Setting
Surah The Cleaving [AL-Infitar] in Turkish
إِذَا ٱلسَّمَآءُ ٱنفَطَرَتْ ﴿١﴾
Gök yarıldığı zaman,
وَإِذَا ٱلْكَوَاكِبُ ٱنتَثَرَتْ ﴿٢﴾
Yıldızlar saçıldığı zaman,
وَإِذَا ٱلْبِحَارُ فُجِّرَتْ ﴿٣﴾
Denizler fışkırtıldığı zaman,
وَإِذَا ٱلْقُبُورُ بُعْثِرَتْ ﴿٤﴾
Kabirlerin içi dışına getirildiği zaman,
عَلِمَتْ نَفْسٌۭ مَّا قَدَّمَتْ وَأَخَّرَتْ ﴿٥﴾
Her can, ne (yapıp) öne sürdüğünü ve ne (yapmayıp) geride bıraktığını bilir.
يَٰٓأَيُّهَا ٱلْإِنسَٰنُ مَا غَرَّكَ بِرَبِّكَ ٱلْكَرِيمِ ﴿٦﴾
Ey insan, seni engin kerem sahibi Rabbine karşı ne aldatıp isyana sürükledi?
ٱلَّذِى خَلَقَكَ فَسَوَّىٰكَ فَعَدَلَكَ ﴿٧﴾
O (Rab) ki seni yarattı, seni düzenledi, sana ölçülü bir biçim verdi.
فِىٓ أَىِّ صُورَةٍۢ مَّا شَآءَ رَكَّبَكَ ﴿٨﴾
Seni(n organlarını) dilediği şekilde birbirine ekledi.
كَلَّا بَلْ تُكَذِّبُونَ بِٱلدِّينِ ﴿٩﴾
Hayır, (bu gururunuzun sebebi şudur) siz ceza (görme)yi yalanlıyorsunuz.

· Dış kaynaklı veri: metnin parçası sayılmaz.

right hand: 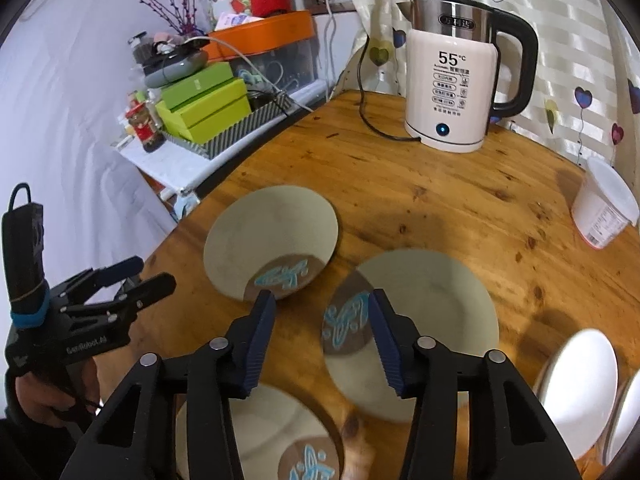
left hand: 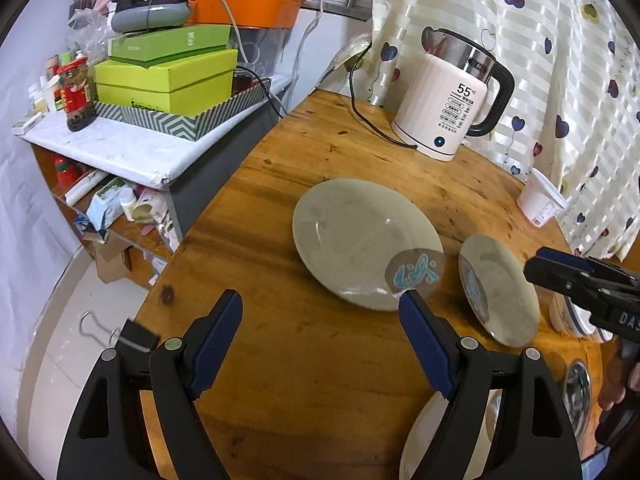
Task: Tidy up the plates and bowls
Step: 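Move the left gripper to a beige fish-logo plate and grasp its rim, then lift the held plate with the left gripper over another beige plate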
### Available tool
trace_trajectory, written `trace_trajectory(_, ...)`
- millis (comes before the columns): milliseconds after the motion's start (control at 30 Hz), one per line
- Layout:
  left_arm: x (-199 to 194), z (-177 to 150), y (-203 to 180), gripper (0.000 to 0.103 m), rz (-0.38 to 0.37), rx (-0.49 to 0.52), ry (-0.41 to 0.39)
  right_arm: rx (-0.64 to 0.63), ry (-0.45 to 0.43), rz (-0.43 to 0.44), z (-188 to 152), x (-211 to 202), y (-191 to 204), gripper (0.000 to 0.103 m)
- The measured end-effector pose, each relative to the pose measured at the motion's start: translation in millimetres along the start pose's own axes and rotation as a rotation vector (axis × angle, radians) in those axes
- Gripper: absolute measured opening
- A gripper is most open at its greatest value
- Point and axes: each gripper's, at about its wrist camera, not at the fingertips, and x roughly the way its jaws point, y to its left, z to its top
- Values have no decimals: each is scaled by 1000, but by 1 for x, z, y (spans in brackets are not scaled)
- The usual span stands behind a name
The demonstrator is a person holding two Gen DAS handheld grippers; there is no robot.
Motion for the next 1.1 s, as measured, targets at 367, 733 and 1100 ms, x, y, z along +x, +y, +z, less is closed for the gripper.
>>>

وَإِنَّ عَلَيْكُمْ لَحَٰفِظِينَ ﴿١٠﴾
Oysa üzerinizde koruyucu(yaptıklarınızı zabtedici melek)ler vardır;
كِرَامًۭا كَٰتِبِينَ ﴿١١﴾
Değerli yazıcılar,
يَعْلَمُونَ مَا تَفْعَلُونَ ﴿١٢﴾
Yaptığınız herşeyi bilirler.
إِنَّ ٱلْأَبْرَارَ لَفِى نَعِيمٍۢ ﴿١٣﴾
İyiler ni'met içindedirler.
وَإِنَّ ٱلْفُجَّارَ لَفِى جَحِيمٍۢ ﴿١٤﴾
Kötüler de yakıcı ateş içindedirler.
يَصْلَوْنَهَا يَوْمَ ٱلدِّينِ ﴿١٥﴾
Ceza günü oraya girerler.
وَمَا هُمْ عَنْهَا بِغَآئِبِينَ ﴿١٦﴾
Onlar ondan (hiçbir yere kaçıp) kaybolacak değillerdir.
وَمَآ أَدْرَىٰكَ مَا يَوْمُ ٱلدِّينِ ﴿١٧﴾
Ceza gününün ne olduğunu sen nereden bileceksin?
ثُمَّ مَآ أَدْرَىٰكَ مَا يَوْمُ ٱلدِّينِ ﴿١٨﴾
Ve yine ceza gününün ne olduğunu sen nereden bileceksin?
يَوْمَ لَا تَمْلِكُ نَفْسٌۭ لِّنَفْسٍۢ شَيْـًۭٔا ۖ وَٱلْأَمْرُ يَوْمَئِذٍۢ لِّلَّهِ ﴿١٩﴾
O, kimsenin kimseye yardım edemeyeceği bir gündür! O gün buyruk, yalnız Allah'ındır.